▶ EXERCISE
Using the entries below, copy out all lines where "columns" is found.

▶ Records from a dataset
---*---
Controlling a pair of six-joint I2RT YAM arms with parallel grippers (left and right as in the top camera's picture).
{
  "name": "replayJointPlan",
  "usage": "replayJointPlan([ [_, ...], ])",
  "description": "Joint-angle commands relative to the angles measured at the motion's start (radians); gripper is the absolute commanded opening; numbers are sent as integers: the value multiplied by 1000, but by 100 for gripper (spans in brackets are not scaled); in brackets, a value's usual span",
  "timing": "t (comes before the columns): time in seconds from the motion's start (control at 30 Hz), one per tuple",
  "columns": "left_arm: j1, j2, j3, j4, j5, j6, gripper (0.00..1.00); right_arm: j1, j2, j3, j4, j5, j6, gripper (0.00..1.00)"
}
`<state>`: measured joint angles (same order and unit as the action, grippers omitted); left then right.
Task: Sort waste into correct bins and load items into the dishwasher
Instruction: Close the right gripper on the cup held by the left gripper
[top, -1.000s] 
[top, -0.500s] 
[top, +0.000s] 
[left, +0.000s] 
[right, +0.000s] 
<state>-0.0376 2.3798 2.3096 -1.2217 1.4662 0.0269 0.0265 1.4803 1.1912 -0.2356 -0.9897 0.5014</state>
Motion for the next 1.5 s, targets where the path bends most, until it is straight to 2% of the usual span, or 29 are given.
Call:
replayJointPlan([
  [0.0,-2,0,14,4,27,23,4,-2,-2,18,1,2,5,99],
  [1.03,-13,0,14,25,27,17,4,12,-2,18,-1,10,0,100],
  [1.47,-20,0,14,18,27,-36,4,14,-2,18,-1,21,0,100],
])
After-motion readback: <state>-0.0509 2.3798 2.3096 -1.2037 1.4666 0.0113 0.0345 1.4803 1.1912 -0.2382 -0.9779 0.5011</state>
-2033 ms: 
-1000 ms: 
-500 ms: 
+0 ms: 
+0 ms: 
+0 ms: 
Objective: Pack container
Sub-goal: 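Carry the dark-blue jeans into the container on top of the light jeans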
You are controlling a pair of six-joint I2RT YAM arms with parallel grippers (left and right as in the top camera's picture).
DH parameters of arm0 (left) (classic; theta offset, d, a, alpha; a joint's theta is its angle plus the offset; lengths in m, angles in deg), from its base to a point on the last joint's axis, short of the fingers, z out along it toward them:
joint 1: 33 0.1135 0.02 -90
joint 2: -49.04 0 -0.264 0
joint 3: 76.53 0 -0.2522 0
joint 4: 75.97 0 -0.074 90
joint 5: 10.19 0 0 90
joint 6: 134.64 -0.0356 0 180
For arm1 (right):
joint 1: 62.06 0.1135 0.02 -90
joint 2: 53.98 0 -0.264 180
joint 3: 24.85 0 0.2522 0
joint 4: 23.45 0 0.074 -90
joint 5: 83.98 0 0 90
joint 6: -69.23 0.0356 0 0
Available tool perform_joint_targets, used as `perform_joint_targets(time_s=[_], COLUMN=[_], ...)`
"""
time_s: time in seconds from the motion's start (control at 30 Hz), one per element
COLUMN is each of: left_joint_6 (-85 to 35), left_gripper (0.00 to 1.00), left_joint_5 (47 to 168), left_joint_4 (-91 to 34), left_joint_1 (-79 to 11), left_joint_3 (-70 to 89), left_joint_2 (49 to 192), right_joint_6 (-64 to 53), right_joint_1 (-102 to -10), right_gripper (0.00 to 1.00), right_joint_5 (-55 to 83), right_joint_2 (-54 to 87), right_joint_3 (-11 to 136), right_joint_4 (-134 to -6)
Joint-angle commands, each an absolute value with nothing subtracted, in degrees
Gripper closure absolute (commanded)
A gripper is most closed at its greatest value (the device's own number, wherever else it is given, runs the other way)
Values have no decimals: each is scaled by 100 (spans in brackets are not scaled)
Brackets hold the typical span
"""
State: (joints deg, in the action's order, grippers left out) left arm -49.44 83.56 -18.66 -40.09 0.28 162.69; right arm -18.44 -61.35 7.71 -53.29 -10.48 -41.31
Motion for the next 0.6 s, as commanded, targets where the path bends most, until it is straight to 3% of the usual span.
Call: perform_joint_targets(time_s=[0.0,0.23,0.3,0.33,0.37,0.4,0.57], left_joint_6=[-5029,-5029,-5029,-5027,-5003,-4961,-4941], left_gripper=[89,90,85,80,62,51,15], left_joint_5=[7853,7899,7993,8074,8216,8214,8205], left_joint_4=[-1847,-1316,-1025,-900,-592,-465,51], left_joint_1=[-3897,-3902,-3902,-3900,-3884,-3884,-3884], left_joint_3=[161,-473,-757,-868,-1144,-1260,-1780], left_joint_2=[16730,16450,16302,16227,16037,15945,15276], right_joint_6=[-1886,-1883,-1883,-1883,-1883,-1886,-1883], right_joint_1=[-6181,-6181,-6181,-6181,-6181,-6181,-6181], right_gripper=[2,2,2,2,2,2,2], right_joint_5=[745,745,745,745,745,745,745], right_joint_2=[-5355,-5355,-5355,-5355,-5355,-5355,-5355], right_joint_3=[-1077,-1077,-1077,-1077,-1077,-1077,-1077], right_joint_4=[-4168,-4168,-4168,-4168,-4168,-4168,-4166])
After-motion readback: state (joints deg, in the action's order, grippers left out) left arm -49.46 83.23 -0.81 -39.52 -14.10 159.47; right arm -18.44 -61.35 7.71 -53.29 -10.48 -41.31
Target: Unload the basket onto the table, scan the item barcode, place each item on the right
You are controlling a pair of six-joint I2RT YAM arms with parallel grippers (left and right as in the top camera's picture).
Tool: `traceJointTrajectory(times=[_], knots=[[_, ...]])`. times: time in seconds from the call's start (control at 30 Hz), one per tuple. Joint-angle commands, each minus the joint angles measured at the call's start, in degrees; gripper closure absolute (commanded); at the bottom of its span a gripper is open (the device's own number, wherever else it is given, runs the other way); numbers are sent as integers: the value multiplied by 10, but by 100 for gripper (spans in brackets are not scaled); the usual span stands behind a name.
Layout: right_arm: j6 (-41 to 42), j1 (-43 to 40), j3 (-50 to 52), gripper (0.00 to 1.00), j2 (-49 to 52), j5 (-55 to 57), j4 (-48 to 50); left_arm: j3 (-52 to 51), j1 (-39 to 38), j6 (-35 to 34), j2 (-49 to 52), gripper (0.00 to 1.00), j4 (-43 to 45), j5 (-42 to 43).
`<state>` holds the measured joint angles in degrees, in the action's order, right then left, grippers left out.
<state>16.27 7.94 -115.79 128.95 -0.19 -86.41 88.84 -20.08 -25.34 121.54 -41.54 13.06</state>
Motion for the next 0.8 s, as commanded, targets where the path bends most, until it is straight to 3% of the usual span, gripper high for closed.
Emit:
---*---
▶ THE COMPLETED TASK
  "timing": "t (comes before the columns): time in seconds from the motion's start (control at 30 Hz), one per tuple",
  "columns": "left_arm: j1, j2, j3, j4, j5, j6, gripper (0.00..1.00); right_arm: j1, j2, j3, j4, j5, j6, gripper (0.00..1.00)"

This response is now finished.